--- YOUR INSTRUCTIONS ---
Look below for the line that contains "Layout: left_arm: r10", then copy it and each following line exactly, through and including the line that contains "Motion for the".

--- DATA BLOCK ---
########
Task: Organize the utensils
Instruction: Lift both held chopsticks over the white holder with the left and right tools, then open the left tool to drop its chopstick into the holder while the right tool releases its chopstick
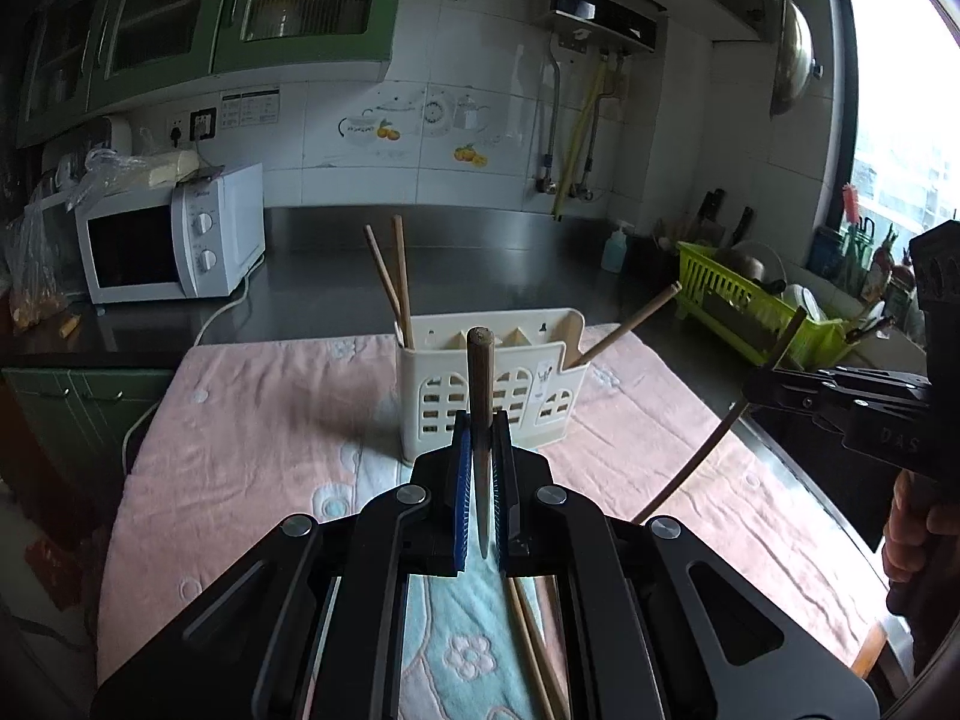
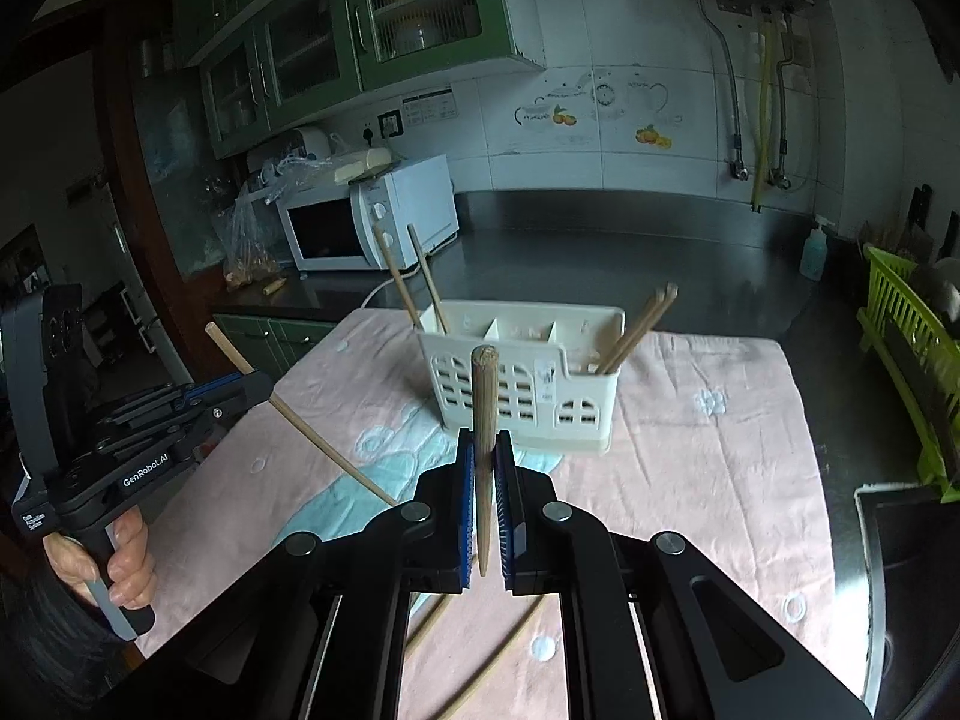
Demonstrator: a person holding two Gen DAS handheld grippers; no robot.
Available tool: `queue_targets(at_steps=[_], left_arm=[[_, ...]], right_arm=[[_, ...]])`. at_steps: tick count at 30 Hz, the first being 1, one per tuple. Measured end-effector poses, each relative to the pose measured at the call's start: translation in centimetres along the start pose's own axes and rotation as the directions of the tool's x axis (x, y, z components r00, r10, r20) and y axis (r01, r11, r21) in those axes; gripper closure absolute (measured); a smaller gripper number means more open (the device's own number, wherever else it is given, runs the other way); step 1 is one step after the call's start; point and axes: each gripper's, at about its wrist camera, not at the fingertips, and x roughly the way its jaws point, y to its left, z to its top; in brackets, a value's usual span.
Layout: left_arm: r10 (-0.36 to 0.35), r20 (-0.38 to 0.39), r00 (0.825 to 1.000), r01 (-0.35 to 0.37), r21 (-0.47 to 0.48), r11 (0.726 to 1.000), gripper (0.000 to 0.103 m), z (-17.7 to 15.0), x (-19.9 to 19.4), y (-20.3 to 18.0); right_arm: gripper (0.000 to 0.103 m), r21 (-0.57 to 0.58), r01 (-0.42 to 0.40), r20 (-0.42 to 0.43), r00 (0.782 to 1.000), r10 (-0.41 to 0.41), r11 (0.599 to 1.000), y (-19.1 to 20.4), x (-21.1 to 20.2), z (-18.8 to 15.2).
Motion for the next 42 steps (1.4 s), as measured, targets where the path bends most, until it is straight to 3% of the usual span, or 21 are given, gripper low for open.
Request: queue_targets(at_steps=[7,13,20,26,33,42], left_arm=[[0.022,0.084,0.996,-0.024,0.025,0.999,0.098,5.1,0.1,-0.9],[0.035,0.182,0.983,-0.040,0.024,0.999,0.098,10.0,0.0,-1.3],[0.087,0.223,0.971,-0.092,0.012,0.996,0.098,13.7,3.0,-1.0],[0.134,0.192,0.972,-0.139,0.011,0.990,0.098,13.7,6.8,-0.4],[0.146,0.106,0.984,-0.144,-0.023,0.989,0.097,12.4,9.8,1.3],[0.137,0.083,0.987,-0.135,-0.031,0.990,0.095,10.9,8.6,1.8]], right_arm=[[0.096,-0.038,0.019,0.053,0.998,-0.017,0.999,-0.8,-0.6,4.7],[0.096,-0.052,0.063,0.114,0.992,-0.057,0.997,-1.7,-1.0,9.0],[0.096,-0.056,0.130,0.165,0.979,-0.119,0.990,-3.3,1.1,12.4],[0.096,-0.049,0.146,0.123,0.983,-0.139,0.988,-4.7,5.2,12.9],[0.096,-0.039,0.135,0.048,0.990,-0.133,0.990,-6.1,8.8,11.6],[0.082,-0.036,0.138,0.075,0.988,-0.135,0.990,-5.4,7.2,10.5]])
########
--- ANSWER BOX ---
Layout: left_arm: r10 (-0.36 to 0.35), r20 (-0.38 to 0.39), r00 (0.825 to 1.000), r01 (-0.35 to 0.37), r21 (-0.47 to 0.48), r11 (0.726 to 1.000), gripper (0.000 to 0.103 m), z (-17.7 to 15.0), x (-19.9 to 19.4), y (-20.3 to 18.0); right_arm: gripper (0.000 to 0.103 m), r21 (-0.57 to 0.58), r01 (-0.42 to 0.40), r20 (-0.42 to 0.43), r00 (0.782 to 1.000), r10 (-0.41 to 0.41), r11 (0.599 to 1.000), y (-19.1 to 20.4), x (-21.1 to 20.2), z (-18.8 to 15.2).
Motion for the next 42 steps (1.4 s), as measured, targets where the path bends most, until it is straight to 3% of the usual span, or 21 are given, gripper low for open.

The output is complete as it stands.